I agree 100% without the 17th Harry Reid would be back in Vegas screwing up that town.
However the 17th does nothing about the AG being part of the executive branch.
We wouldn't have half a Supreme Court with judges hostile to the 10th either.
When Obama seated off-the-scale Lefties to the NLRB and CFPB without the consent of the senate, a senate of the states would have pleaded for articles of impeachment from the House.
Compare Eric Holder to John Ashcroft.
Ashcroft was considered by all to be an honest and devout person, and yet his confirmation was extremely contentious from the Democrats.
Remember, Ashcroft lost a stolen Senate race when his opponent Mel Carnahan of Missouri was killed in a plane crash a few weeks before the election. Playing on the memory of Carnahan, the new governor declared that if Carnahan's name won the election, he would appoint his widow, Jean Carnahan, to serve.
Right off the bat, a vote for a deceased candidate should have been a wasted vote. There is no such thing in the Senate as voting for a pick to be named later. The candidate must be a living resident of the state, and sad as it was, Carnahan was not. When Carnahan's name won the election, Ashcroft graciously conceded instead of fighting the legality of it.
President Bush decided to name Ashcroft as his nominee to Justice, and even the widow Carnahan, after Ashcroft let her take the Missouri Senate seat uncontested, immediately sided with the Democrat party on this and voted against Ashcroft's appointment. Ashcroft was appointed by a vote of 58-42.
With Holder, he had come off of the scandal of the Marc Rich pardon. He was confirmed by a vote of 75-21.
See how the Republicans play as represented by the Holder confirmation, and how the Democrats play symbolized by the Ashcroft confirmation?
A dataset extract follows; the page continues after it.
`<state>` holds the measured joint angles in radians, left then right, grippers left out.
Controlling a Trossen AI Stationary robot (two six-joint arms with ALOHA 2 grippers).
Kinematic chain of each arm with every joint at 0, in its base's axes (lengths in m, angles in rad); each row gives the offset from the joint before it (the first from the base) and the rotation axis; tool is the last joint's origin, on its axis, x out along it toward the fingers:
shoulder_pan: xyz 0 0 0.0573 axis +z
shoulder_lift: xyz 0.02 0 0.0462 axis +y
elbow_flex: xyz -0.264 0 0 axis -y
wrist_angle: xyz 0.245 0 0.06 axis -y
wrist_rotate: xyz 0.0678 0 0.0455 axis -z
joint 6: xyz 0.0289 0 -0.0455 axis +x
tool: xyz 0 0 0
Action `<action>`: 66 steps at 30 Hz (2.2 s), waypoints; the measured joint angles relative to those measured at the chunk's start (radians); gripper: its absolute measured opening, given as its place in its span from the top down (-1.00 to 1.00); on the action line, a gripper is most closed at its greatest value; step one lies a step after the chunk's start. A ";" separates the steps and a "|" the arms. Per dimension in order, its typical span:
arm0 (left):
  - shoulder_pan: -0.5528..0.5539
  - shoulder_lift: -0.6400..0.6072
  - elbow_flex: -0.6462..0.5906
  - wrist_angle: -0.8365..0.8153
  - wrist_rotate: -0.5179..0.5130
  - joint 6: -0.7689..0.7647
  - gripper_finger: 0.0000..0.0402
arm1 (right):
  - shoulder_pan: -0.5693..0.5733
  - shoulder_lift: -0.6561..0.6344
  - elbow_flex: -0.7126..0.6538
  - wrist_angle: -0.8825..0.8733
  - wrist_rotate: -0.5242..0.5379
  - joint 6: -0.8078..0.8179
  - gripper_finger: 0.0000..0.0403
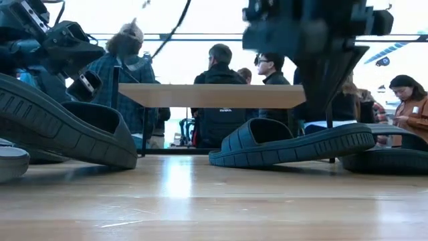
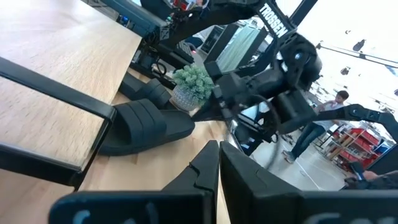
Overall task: Pick and place slides into the shelf
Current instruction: Put the top right black slide under the shelf
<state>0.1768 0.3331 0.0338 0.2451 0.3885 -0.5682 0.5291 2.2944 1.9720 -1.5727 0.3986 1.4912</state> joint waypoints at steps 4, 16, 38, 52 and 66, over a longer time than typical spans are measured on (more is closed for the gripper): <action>0.000 0.000 0.000 0.000 0.000 0.000 1.00 | -0.004 -0.001 -0.056 0.002 0.015 0.034 0.96; 0.000 -0.002 0.000 0.000 0.000 0.000 1.00 | -0.035 -0.019 -0.188 0.159 -0.080 0.062 0.96; 0.000 -0.001 0.002 0.000 -0.025 -0.003 1.00 | -0.057 -0.020 -0.051 0.444 0.140 -0.263 0.96; 0.000 -0.001 0.002 0.000 -0.034 -0.001 1.00 | -0.201 0.037 -0.104 0.554 0.152 -0.362 0.96; 0.000 -0.001 0.002 0.003 -0.057 -0.001 1.00 | -0.219 0.036 -0.205 0.534 0.174 -0.179 0.96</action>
<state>0.1768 0.3325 0.0357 0.2478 0.3312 -0.5690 0.3103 2.3306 1.7669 -1.0384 0.5723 1.3122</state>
Back to the Carnahan election, Republicans would never try an aggregious switch like that; at least I can't think of a time when they did. One also has to look to the New Jersey election with Robert Torricelli. Democrats swapped a losing Torricelli at the last minute with retired Frank Lautenberg, even though absentee ballots had already been sent out and voting begun. Democrats claimed that they should be entitled to change their failed candidate because it was in the interest of the voter to have a "competitive election," as if Democrats must always have a strong candidate in every election in order for it to be legitimate. Republicans opposed, weakly, and the New Jersey Supreme Court allowed the switch. The United States Supreme Court refused to get involved, still stung from the criticism over stepping into the Florida Supreme Court actions re: Bush v. Gore.
Meanwhile, simultaneously over in the House, Democrat Represented Patsy Mink had died a month before the election, and Democrats were arguing over there that Mink's name should stay on the ballot and that if her name won then the governor should call for a special election to replace her. As expected, her name did win and Republicans lost out on another seat won by an invalid candidate.
Five examples of how Democrats fight and Repbublicans do not: Torricelli, Carnahan, Mink, Ashcroft, Holder.
If there had been no 17th amendment, the Torricelli and Carnahan/Ashcroft situations would never have arisen, as the legislatures would have picked their Senators outright.